Thirteen

Instead of bread, the next morning Kate made something different. It was five days before Easter, so she baked cupcakes and topped them with a thick layer of white frosting. She dyed coconut green for grass and placed tiny hummingbird candy eggs in the coconut grass. As she stuck pipe cleaners in the cupcakes to look like little handles, her thoughts turned to Rob, where they'd been stuck since yesterday.

You can't say no forever, Kate Hamilton. Someday I'm going to make you say yes, he'd said. Someday real soon.

His threat worried her. Not on a physical level. She didn't believe for a second that Rob would force her to do anything. She was worried about her attraction to him-worried that if he whispered her skin was like dessert, and that he fantasized about her, she'd get all weak and brain dead-again.

She knew Rob. She'd dated men just like him. She didn't want yet another bad relationship, but there was a part of her that tended to forget all of that when she was alone with him. The next time he called for a delivery, her grandfather would have to make it.

Kate placed the last tiny egg on the last cupcake and took a step back to view her work. 'Martha Stewart, wherever you are, eat your heart out.' By noon, she'd sold all five dozen and had orders for five dozen more.

At two, while Stanley sat in the back office working on a poem, Regina Cladis came in for a rump roast, a bag of baby carrots, and some red potatoes. 'Tiffer's home for a visit, and he loves my roast.'

'How long will he be staying?' Kate asked as she rang up the meat and placed it in a bag.

'Until the Monday after Easter,' she answered and dug around in her big purse.

'Perhaps you and Tiffer might enjoy a bit of jalapeno jelly.'

Regina looked up and pushed her heavy glasses up the bridge of her short nose. 'Jalapeno what?'

'Jalapefio jelly. It's very good served with cream cheese and spread over crackers. Or you can spread it on bagels.'

'No thanks. I don't eat bagels, and that jelly sounds horrible.'

'I don't understand why no one in this town will try it.' Kate sighed and rang up the carrots.

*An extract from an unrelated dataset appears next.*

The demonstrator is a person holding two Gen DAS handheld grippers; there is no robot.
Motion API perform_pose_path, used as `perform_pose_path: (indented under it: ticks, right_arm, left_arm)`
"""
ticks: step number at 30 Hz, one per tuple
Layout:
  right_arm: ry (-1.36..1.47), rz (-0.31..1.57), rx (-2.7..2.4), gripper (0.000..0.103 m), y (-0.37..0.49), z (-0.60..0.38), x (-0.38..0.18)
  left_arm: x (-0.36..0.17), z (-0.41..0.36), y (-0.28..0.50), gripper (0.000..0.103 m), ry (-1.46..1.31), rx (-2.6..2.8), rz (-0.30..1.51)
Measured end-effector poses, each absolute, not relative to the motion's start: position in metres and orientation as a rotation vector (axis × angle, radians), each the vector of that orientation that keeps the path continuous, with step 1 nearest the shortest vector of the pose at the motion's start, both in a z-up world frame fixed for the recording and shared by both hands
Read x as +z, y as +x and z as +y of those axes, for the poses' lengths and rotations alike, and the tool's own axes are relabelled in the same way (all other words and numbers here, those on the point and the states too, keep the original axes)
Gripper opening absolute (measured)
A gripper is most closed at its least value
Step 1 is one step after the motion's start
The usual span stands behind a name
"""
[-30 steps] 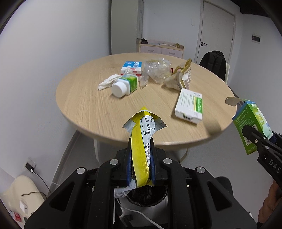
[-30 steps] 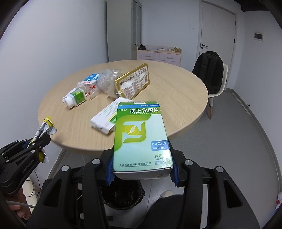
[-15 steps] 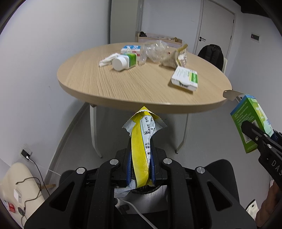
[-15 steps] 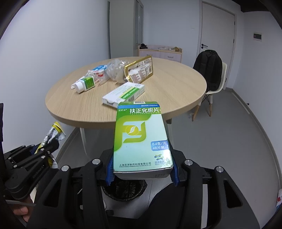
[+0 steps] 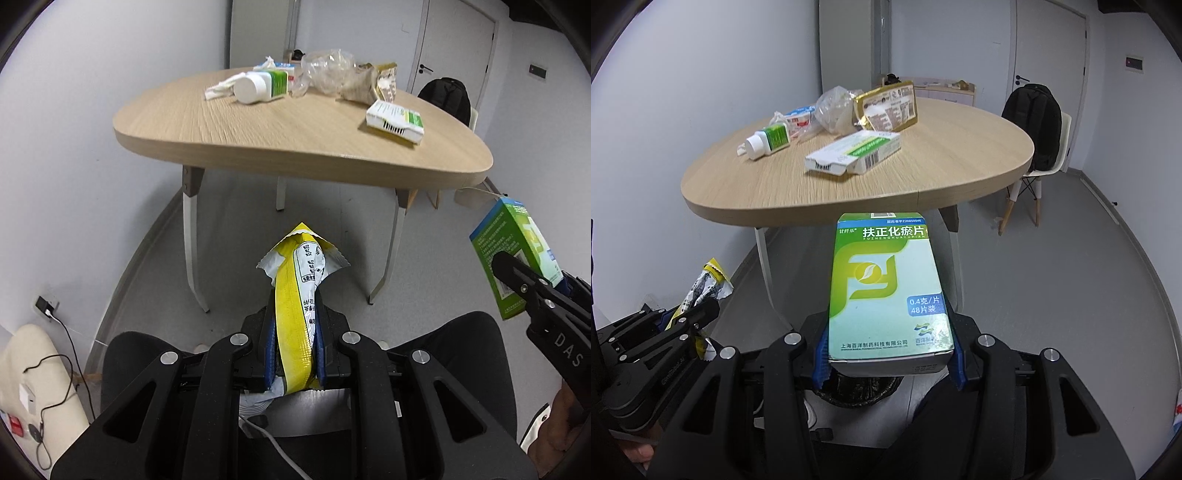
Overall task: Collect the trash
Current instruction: 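Carry the wrapper and green box down over the black trash bin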
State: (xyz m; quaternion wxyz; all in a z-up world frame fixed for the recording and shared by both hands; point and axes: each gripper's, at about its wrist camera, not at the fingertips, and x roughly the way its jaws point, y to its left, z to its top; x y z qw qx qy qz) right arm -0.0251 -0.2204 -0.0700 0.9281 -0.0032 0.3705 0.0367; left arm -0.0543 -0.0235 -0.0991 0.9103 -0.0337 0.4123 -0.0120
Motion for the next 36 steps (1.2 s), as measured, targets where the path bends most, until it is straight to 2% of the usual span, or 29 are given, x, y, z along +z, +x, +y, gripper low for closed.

'We like our jelly made with fruit,' Regina explained. 'When I first moved here from out of town, I had a hard time fitting in, too. I was treated like an outsider, just like you.'

Kate wasn't aware that she was being treated like an outsider. 'Really?'

'Yes. Myrtle Lake and me applied for the same job at the library, and when I got it instead of her, there was a big dust up because I wasn't a local. People were all bent out of shape and wouldn't come into the library.'

'Where did you live?'

'I was born and raised in Challis.'

Challis sounded familiar. 'Where's that?'

'About forty miles north.'

Kate pointed out what she thought was the obvious. 'But that's local.'

Regina shook her head and said with an absolutely straight face, 'No. It's in the next county.'

Kate was about to ask why a city forty miles north wasn't considered local, but she stopped herself. It was best not to ask too many questions. Especially since you'd get the answers. And the answers were usually followed by a tightening of Kate's forehead and a tick in her left eye. The tightening could cause wrinkles, the tick a tumor, and Kate didn't need to borrow that kind of trouble.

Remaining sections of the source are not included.